> **Exercise requirements**
Find each line below where the word "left" occurs, and copy it.

"""

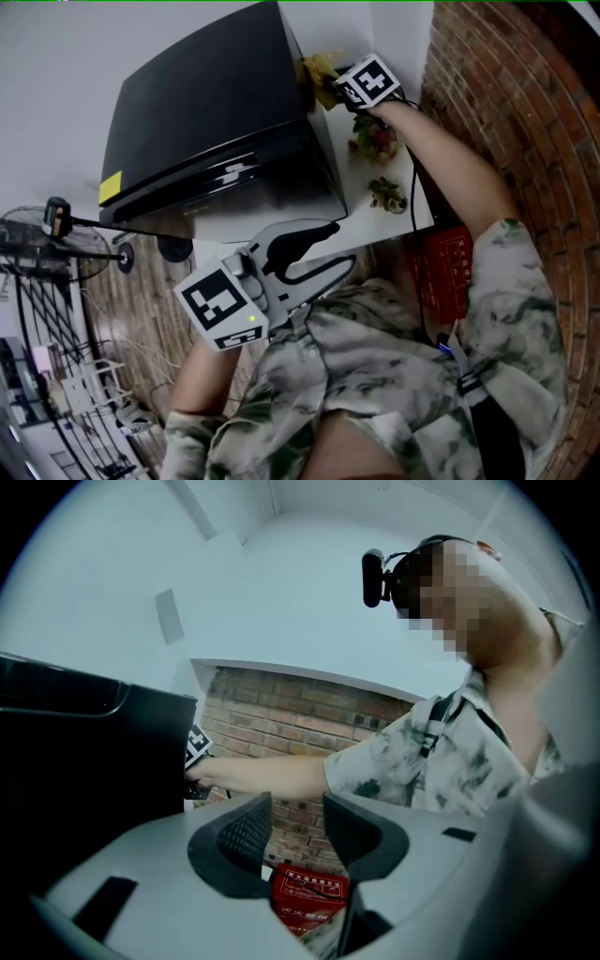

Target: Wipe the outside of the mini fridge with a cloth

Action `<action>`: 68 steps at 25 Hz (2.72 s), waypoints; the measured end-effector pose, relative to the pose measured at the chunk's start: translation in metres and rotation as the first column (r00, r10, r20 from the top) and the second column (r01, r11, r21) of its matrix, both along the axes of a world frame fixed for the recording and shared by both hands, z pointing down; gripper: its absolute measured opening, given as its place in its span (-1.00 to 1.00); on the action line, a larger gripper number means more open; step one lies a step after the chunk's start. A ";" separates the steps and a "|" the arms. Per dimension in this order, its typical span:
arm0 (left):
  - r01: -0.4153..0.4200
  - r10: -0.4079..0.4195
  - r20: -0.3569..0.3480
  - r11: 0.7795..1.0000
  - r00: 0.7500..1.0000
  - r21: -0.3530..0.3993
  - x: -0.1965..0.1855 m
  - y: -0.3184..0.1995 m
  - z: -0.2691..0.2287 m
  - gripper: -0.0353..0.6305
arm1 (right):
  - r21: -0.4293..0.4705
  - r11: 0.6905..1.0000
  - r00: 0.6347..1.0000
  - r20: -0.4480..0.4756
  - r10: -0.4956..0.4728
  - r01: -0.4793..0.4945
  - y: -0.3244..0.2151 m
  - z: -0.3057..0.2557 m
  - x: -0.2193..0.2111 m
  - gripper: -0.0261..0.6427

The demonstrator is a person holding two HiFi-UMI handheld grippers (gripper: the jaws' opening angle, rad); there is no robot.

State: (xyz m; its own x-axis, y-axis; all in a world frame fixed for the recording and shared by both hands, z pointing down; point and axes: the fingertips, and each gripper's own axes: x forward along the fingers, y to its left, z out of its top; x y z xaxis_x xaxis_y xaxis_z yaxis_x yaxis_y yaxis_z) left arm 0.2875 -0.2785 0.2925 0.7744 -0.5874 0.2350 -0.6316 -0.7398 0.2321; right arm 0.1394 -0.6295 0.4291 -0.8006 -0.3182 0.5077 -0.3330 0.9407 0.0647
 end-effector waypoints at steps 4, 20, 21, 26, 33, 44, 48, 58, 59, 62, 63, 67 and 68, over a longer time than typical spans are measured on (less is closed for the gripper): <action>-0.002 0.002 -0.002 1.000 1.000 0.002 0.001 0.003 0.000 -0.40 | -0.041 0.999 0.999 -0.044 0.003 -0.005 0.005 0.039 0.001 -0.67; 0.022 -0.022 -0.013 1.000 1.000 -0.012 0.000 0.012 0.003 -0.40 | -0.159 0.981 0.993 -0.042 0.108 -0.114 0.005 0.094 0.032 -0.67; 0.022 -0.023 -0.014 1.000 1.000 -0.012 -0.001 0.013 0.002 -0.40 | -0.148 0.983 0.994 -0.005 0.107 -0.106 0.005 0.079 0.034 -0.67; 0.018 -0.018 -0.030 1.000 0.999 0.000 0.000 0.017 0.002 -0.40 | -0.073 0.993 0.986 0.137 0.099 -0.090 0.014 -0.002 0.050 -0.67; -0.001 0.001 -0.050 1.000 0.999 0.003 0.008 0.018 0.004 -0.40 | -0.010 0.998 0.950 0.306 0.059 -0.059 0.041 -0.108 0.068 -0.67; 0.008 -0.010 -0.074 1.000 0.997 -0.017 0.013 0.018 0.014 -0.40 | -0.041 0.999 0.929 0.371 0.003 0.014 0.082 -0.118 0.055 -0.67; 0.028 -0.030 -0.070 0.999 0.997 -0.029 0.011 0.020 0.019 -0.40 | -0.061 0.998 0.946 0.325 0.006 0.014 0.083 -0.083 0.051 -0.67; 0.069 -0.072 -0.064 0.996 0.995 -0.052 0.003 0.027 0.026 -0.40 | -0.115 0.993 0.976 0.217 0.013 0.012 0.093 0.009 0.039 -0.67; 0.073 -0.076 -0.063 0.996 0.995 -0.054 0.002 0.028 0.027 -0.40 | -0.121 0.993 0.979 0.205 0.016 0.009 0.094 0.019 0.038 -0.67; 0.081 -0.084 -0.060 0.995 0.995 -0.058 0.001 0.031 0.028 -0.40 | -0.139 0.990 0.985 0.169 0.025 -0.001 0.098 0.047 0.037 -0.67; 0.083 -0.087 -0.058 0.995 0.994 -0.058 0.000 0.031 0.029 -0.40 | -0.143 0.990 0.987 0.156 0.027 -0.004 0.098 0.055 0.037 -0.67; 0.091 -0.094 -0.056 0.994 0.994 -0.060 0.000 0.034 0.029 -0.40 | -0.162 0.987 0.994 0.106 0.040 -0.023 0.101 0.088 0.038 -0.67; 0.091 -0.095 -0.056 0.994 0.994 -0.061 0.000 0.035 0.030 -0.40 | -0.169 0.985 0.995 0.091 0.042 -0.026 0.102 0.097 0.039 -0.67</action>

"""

> **Exercise output**
arm0 (left):
State: (xyz m; its own x-axis, y-axis; all in a world frame fixed for the recording and shared by both hands, z pointing down; point and axes: the fingertips, and each gripper's own axes: x forward along the fingers, y to its left, z out of its top; x y z xaxis_x xaxis_y xaxis_z yaxis_x yaxis_y yaxis_z) left arm 0.2875 -0.2785 0.2925 0.7744 -0.5874 0.2350 -0.6316 -0.7398 0.2321; right arm 0.1394 -0.6295 0.4291 -0.8006 -0.3182 0.5077 -0.3330 0.9407 0.0647

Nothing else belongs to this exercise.